Problem requirements
Your task is to copy all of the data exactly.

Input for this task: Begin

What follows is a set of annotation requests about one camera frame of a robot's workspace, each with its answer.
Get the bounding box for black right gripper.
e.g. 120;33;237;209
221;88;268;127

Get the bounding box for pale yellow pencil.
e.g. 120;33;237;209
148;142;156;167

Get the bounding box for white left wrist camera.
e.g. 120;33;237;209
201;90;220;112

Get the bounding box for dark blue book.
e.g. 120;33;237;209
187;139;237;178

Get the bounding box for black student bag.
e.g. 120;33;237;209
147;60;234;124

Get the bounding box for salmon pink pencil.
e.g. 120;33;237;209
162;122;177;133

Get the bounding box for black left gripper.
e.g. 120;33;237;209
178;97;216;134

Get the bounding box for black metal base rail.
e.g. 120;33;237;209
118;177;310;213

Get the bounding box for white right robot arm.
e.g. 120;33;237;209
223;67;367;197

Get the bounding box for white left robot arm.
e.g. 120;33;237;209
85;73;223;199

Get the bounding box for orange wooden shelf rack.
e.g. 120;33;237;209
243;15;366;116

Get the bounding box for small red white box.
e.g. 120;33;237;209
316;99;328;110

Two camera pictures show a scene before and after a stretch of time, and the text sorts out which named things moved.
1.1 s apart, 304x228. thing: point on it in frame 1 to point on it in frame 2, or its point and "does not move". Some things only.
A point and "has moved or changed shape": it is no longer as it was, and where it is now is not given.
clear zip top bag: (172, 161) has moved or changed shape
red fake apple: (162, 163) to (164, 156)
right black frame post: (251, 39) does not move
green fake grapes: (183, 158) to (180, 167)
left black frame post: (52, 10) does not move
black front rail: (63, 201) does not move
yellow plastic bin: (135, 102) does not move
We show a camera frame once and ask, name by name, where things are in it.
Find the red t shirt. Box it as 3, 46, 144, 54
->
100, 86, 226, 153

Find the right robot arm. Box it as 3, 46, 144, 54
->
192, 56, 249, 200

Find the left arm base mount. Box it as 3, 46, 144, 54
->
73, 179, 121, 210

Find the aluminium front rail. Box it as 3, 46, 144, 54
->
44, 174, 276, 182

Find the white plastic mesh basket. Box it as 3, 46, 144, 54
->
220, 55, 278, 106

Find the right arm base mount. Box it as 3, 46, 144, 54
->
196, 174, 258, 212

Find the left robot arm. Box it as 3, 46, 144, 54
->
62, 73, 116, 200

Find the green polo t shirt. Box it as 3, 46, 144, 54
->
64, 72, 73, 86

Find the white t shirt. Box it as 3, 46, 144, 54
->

Input for this task: End

Answer to this task
What follows is a set of annotation requests about one camera frame of a robot's workspace, each with its answer.
Get the bounding box for black right gripper.
e.g. 120;33;237;209
221;88;268;127

Get the bounding box for pale yellow pencil.
e.g. 120;33;237;209
148;142;156;167

Get the bounding box for white left wrist camera.
e.g. 120;33;237;209
201;90;220;112

Get the bounding box for dark blue book.
e.g. 120;33;237;209
187;139;237;178

Get the bounding box for black student bag.
e.g. 120;33;237;209
147;60;234;124

Get the bounding box for salmon pink pencil.
e.g. 120;33;237;209
162;122;177;133

Get the bounding box for black left gripper.
e.g. 120;33;237;209
178;97;216;134

Get the bounding box for black metal base rail.
e.g. 120;33;237;209
118;177;310;213

Get the bounding box for white right robot arm.
e.g. 120;33;237;209
223;67;367;197

Get the bounding box for white left robot arm.
e.g. 120;33;237;209
85;73;223;199

Get the bounding box for orange wooden shelf rack.
e.g. 120;33;237;209
243;15;366;116

Get the bounding box for small red white box.
e.g. 120;33;237;209
316;99;328;110

Two camera pictures show a scene before and after a stretch of time, and the text sorts out which named things moved.
1.1 s apart, 304x228. thing: point on it in frame 1 to point on it in frame 2, or its point and "does not move". Some things only.
A point and "has moved or changed shape": it is no longer as it was, and where it is now is not given.
clear zip top bag: (172, 161) has moved or changed shape
red fake apple: (162, 163) to (164, 156)
right black frame post: (251, 39) does not move
green fake grapes: (183, 158) to (180, 167)
left black frame post: (52, 10) does not move
black front rail: (63, 201) does not move
yellow plastic bin: (135, 102) does not move
We show a camera frame once and ask, name by name, where things are in it.
Find the red t shirt. Box it as 3, 46, 144, 54
->
100, 86, 226, 153

Find the right robot arm. Box it as 3, 46, 144, 54
->
192, 56, 249, 200

Find the left arm base mount. Box it as 3, 46, 144, 54
->
73, 179, 121, 210

Find the aluminium front rail. Box it as 3, 46, 144, 54
->
44, 174, 276, 182

Find the white plastic mesh basket. Box it as 3, 46, 144, 54
->
220, 55, 278, 106

Find the right arm base mount. Box it as 3, 46, 144, 54
->
196, 174, 258, 212

Find the left robot arm. Box it as 3, 46, 144, 54
->
62, 73, 116, 200

Find the green polo t shirt. Box it as 3, 46, 144, 54
->
64, 72, 73, 86

Find the white t shirt. Box it as 3, 46, 144, 54
->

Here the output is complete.